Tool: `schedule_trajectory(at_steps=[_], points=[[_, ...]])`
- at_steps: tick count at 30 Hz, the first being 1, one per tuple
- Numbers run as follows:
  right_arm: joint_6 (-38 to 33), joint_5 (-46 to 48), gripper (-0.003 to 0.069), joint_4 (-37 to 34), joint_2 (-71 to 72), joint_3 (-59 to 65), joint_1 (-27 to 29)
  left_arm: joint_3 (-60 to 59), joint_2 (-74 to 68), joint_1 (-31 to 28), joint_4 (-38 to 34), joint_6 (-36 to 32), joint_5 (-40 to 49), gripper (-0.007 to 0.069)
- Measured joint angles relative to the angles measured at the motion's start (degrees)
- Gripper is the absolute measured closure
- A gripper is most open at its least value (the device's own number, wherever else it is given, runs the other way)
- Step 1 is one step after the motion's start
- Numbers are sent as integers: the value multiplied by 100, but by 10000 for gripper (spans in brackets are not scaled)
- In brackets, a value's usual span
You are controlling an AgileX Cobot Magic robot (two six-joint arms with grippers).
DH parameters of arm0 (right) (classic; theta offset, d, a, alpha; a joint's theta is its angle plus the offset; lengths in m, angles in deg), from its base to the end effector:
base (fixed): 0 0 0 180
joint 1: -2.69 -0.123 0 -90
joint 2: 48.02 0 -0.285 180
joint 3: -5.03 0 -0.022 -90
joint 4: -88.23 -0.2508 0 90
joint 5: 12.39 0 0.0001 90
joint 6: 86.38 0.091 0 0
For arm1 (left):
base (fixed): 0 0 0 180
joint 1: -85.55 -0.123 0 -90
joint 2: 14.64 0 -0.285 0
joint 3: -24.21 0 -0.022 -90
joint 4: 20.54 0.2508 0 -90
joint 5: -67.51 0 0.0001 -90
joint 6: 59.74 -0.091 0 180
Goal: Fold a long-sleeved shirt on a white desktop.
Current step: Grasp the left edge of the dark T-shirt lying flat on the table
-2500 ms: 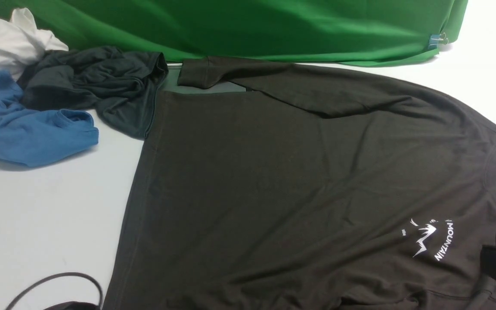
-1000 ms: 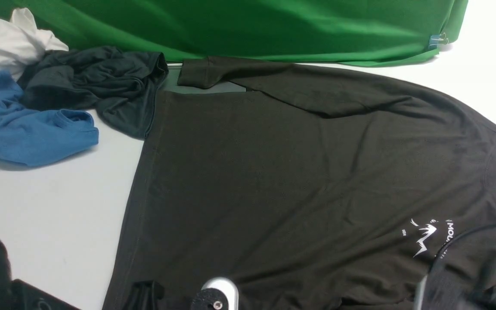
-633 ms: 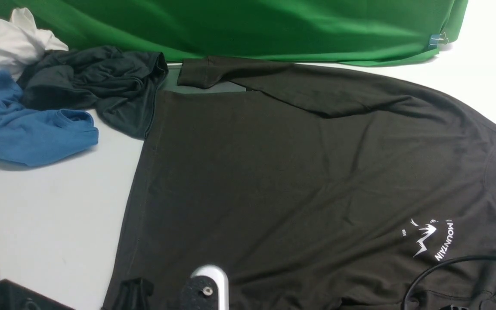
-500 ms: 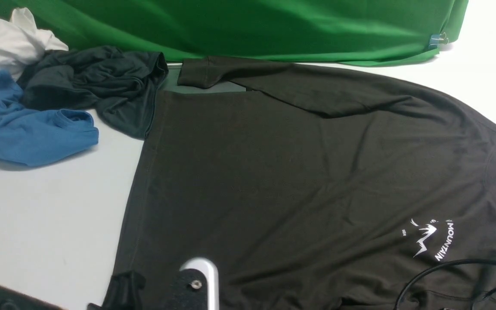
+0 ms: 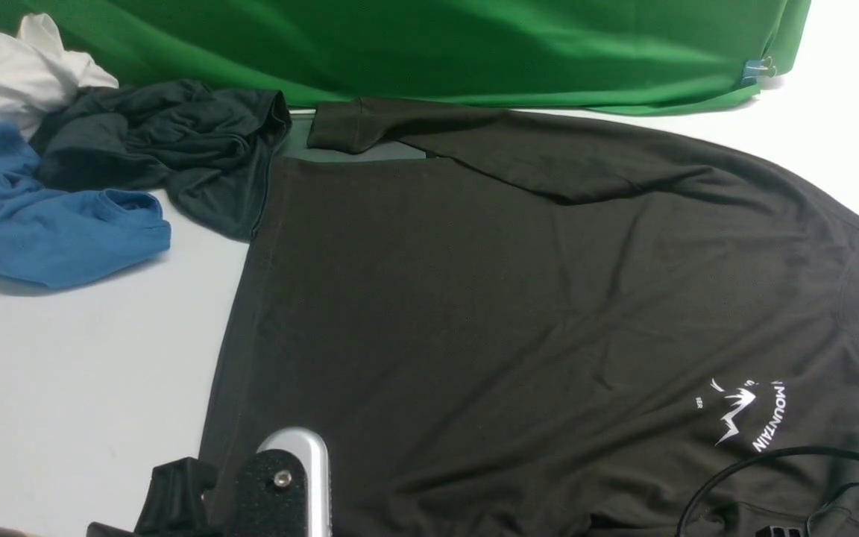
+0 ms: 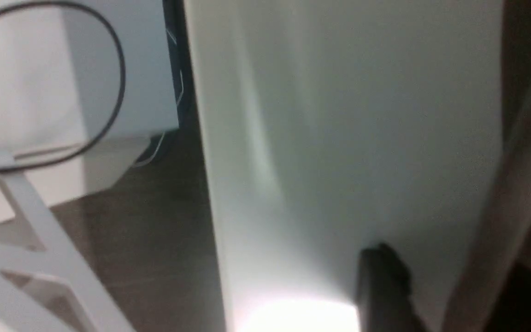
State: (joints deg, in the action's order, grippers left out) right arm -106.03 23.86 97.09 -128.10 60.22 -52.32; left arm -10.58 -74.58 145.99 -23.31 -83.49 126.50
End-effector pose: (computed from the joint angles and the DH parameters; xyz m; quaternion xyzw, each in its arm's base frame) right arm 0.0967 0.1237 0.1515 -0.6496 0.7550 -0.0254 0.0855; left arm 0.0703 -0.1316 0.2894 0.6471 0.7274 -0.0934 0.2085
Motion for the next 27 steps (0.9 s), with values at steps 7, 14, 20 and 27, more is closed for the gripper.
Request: schedule_trajectory(at_steps=[7,14,20,27], points=[[323,492,425,84,-5,-338,0,0,0,0,41,2,32,599],[380,480,181,219,-5,-300,0,0,0,0,41,23,37,599],[380,479,252,423,-10,-53,0,0,0,0,81,167,69,599],[380,442,458,463,-11,-67,0,0,0,0,277,211,188,599]])
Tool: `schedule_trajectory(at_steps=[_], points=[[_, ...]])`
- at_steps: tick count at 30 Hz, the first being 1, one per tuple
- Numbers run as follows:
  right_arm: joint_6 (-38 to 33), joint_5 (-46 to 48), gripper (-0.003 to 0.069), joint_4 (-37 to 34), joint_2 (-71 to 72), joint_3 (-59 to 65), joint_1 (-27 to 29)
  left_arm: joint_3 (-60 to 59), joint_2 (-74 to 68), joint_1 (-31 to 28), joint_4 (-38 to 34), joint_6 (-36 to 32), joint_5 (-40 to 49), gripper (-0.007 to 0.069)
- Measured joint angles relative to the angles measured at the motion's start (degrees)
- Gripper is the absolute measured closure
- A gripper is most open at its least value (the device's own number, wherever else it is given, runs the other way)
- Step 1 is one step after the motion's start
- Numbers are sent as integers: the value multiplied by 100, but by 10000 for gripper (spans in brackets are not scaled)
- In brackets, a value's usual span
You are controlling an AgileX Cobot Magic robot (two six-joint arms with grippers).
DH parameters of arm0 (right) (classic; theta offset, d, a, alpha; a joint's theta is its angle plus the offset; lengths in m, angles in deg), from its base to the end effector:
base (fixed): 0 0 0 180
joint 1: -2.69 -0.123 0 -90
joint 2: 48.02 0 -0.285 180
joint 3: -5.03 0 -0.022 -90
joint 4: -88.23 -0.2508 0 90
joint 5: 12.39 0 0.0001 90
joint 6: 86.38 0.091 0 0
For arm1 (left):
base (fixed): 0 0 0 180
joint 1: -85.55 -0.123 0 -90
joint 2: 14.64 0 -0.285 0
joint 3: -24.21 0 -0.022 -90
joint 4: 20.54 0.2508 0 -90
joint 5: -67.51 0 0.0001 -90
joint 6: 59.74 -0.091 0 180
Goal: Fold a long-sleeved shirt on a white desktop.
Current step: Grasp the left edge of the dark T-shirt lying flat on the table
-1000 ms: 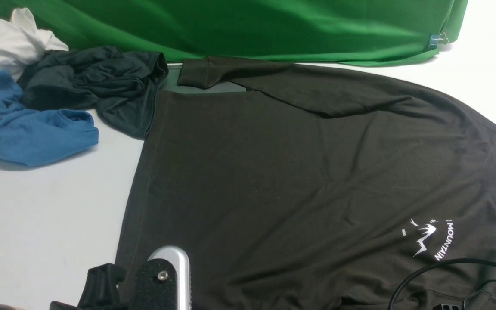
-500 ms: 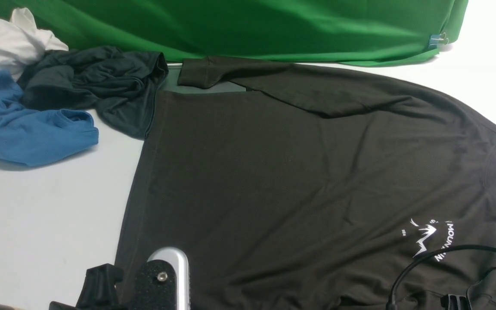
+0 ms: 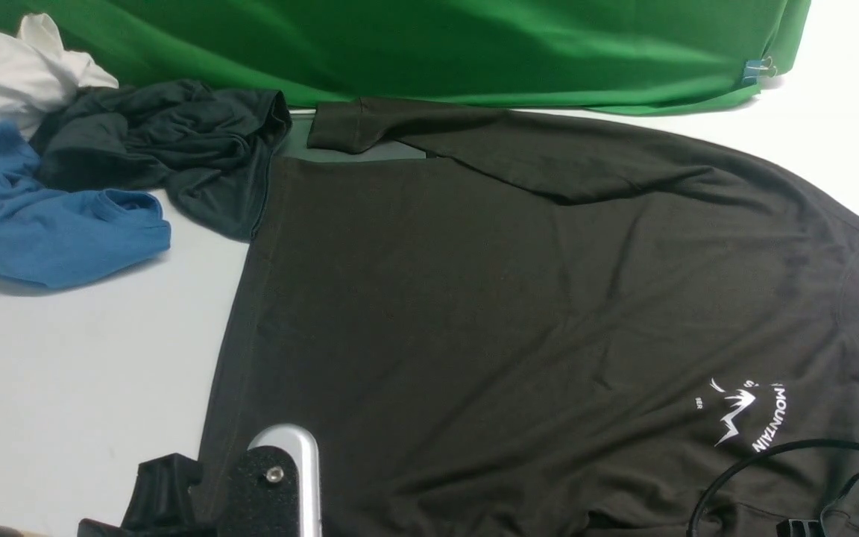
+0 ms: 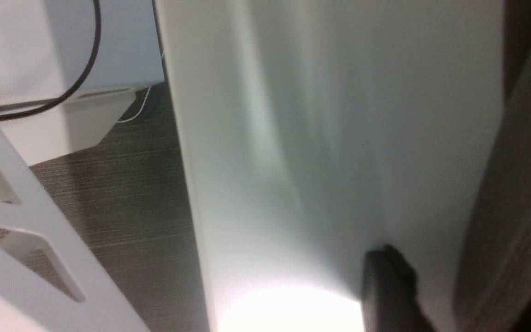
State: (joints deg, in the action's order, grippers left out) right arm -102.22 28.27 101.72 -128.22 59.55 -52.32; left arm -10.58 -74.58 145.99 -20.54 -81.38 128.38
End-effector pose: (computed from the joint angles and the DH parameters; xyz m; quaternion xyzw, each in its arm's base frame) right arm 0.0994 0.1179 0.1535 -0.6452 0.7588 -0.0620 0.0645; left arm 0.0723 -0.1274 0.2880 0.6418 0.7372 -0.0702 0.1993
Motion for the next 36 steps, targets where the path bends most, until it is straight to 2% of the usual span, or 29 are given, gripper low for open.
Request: schedule_trajectory(at_steps=[1,2,4,6,12,19,25,32,35,36], points=[[0,65,494,0,-5,-62,0,0,0,0,0,57,13,599],[0,65,494,5,-5,-75,0,0,0,0,0,57,21,599],[64,240,585,4,-6,-271,0,0,0,0,30,94,42,599],[290,380,617,11,-11,-476,0,0,0,0,64,183,48,599],[744,936,620,37,-11,-674,0,0,0,0,161,374,43,599],[856,1745,620,-16,-5,-678,0,0,0,0,0,228,-49,599],[811,2252,621,-388,7,-725,0,0,0,0,-137,-44,-111,599],[837,2395,621,-512,19,-725,0,0,0,0,-388,-280,-166,599],[1087,2172,621,-442,89,-744,0,0,0,0,-232,-74,-243,599],[1366,1976,621,-379,127,-794,0,0,-12,-81,-35,245,-329,599]])
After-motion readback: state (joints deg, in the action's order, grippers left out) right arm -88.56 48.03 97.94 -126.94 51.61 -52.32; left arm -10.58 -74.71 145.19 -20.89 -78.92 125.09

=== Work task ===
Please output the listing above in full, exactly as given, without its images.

=== Task result ===
Tool: `schedule_trajectory(at_steps=[_], points=[[_, ...]])`
- at_steps: tick count at 30 Hz, the first being 1, one per tuple
- Numbers run as follows:
  right_arm: joint_6 (-38 to 33), joint_5 (-46 to 48), gripper (-0.003 to 0.069), joint_4 (-37 to 34), joint_2 (-71 to 72), joint_3 (-59 to 65), joint_1 (-27 to 29)
  left_arm: joint_3 (-60 to 59), joint_2 (-74 to 68), joint_1 (-31 to 28), joint_4 (-38 to 34), joint_6 (-36 to 32), joint_5 (-40 to 49), gripper (-0.007 to 0.069)
- Measured joint angles relative to the angles measured at the motion's start (degrees)
- Gripper is the absolute measured closure
- A gripper is most open at its least value (the device's own number, wherever else it is given, runs the other way)
- Step 1 is one step after the motion's start
- Numbers are sent as integers: the value multiplied by 100, but by 10000 for gripper (spans in brackets are not scaled)
- In brackets, a value's usual span
You are controlling an AgileX Cobot Magic robot (two six-joint arms with grippers).
DH parameters of arm0 (right) (classic; theta offset, d, a, alpha; a joint's theta is its angle plus the offset; lengths in m, angles in deg), from its base to the end effector:
base (fixed): 0 0 0 180
joint 1: -2.69 -0.123 0 -90
joint 2: 48.02 0 -0.285 180
joint 3: -5.03 0 -0.022 -90
joint 4: -88.23 -0.2508 0 90
joint 5: 12.39 0 0.0001 90
joint 6: 86.38 0.091 0 0
For arm1 (left):
base (fixed): 0 0 0 180
joint 1: -85.55 -0.123 0 -90
joint 2: 14.64 0 -0.285 0
joint 3: -24.21 0 -0.022 -90
joint 4: 20.54 0.2508 0 -90
joint 5: -67.51 0 0.0001 -90
joint 6: 59.74 -0.091 0 180
Goal: Fold a long-sleeved shirt on a white desktop.
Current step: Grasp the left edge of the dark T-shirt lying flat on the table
-2500 ms: 
-1000 ms: 
-633 ms: 
-500 ms: 
+0 ms: 
+0 ms: 
State: (joints deg, in the action's order, grippers left out) right arm -106.03 23.86 97.09 -128.10 60.22 -52.32; left arm -10.58 -74.58 145.99 -23.31 -83.49 126.50
End-effector pose: (computed from the joint angles and the DH parameters; xyz m; quaternion xyzw, each in its arm's base frame) right arm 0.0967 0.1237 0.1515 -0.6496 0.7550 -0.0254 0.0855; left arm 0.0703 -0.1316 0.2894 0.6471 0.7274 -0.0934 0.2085
Motion for the next 27 steps (0.9 s), with values at steps 7, 14, 20 and 27, more is closed for the gripper.
Request: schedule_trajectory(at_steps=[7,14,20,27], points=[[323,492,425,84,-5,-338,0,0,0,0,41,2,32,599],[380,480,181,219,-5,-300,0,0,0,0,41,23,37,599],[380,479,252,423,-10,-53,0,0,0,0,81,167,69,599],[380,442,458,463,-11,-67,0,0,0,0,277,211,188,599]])
Tool: `schedule_trajectory(at_steps=[_], points=[[_, ...]])`
- at_steps: tick count at 30 Hz, the first being 1, one per tuple
- Numbers run as follows:
  right_arm: joint_6 (-38 to 33), joint_5 (-46 to 48), gripper (-0.003 to 0.069), joint_4 (-37 to 34), joint_2 (-71 to 72), joint_3 (-59 to 65), joint_1 (-27 to 29)
  left_arm: joint_3 (-60 to 59), joint_2 (-74 to 68), joint_1 (-31 to 28), joint_4 (-38 to 34), joint_6 (-36 to 32), joint_5 (-40 to 49), gripper (-0.007 to 0.069)
- Measured joint angles relative to the angles measured at the motion's start (degrees)
- Gripper is the absolute measured closure
- A gripper is most open at its least value (the device's own number, wherever else it is given, runs the other way)
- Step 1 is one step after the motion's start
- Numbers are sent as integers: the value multiplied by 100, but by 10000 for gripper (spans in brackets are not scaled)
- In brackets, a value's usual span
You are controlling an AgileX Cobot Magic robot (two six-joint arms with grippers).
DH parameters of arm0 (right) (classic; theta offset, d, a, alpha; a joint's theta is its angle plus the offset; lengths in m, angles in deg), from its base to the end effector:
base (fixed): 0 0 0 180
joint 1: -2.69 -0.123 0 -90
joint 2: 48.02 0 -0.285 180
joint 3: -5.03 0 -0.022 -90
joint 4: -88.23 -0.2508 0 90
joint 5: 12.39 0 0.0001 90
joint 6: 86.38 0.091 0 0
For arm1 (left):
base (fixed): 0 0 0 180
joint 1: -85.55 -0.123 0 -90
joint 2: 14.64 0 -0.285 0
joint 3: -24.21 0 -0.022 -90
joint 4: 20.54 0.2508 0 -90
joint 5: -67.51 0 0.0001 -90
joint 6: 59.74 -0.091 0 180
Goal: Fold a long-sleeved shirt on a white desktop.
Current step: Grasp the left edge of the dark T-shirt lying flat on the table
-1000 ms: 
-500 ms: 
+0 ms: 
+0 ms: 
State: (joints deg, in the action's order, grippers left out) right arm -102.22 28.27 101.72 -128.22 59.55 -52.32; left arm -10.58 -74.58 145.99 -20.54 -81.38 128.38
End-effector pose: (computed from the joint angles and the DH parameters; xyz m; quaternion xyzw, each in its arm's base frame) right arm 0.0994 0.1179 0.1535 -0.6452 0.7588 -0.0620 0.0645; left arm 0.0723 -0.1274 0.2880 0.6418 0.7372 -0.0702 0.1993
Motion for the next 36 steps, targets where the path bends most, until it is straight to 2% of the usual span, or 29 are given, gripper low for open.
Request: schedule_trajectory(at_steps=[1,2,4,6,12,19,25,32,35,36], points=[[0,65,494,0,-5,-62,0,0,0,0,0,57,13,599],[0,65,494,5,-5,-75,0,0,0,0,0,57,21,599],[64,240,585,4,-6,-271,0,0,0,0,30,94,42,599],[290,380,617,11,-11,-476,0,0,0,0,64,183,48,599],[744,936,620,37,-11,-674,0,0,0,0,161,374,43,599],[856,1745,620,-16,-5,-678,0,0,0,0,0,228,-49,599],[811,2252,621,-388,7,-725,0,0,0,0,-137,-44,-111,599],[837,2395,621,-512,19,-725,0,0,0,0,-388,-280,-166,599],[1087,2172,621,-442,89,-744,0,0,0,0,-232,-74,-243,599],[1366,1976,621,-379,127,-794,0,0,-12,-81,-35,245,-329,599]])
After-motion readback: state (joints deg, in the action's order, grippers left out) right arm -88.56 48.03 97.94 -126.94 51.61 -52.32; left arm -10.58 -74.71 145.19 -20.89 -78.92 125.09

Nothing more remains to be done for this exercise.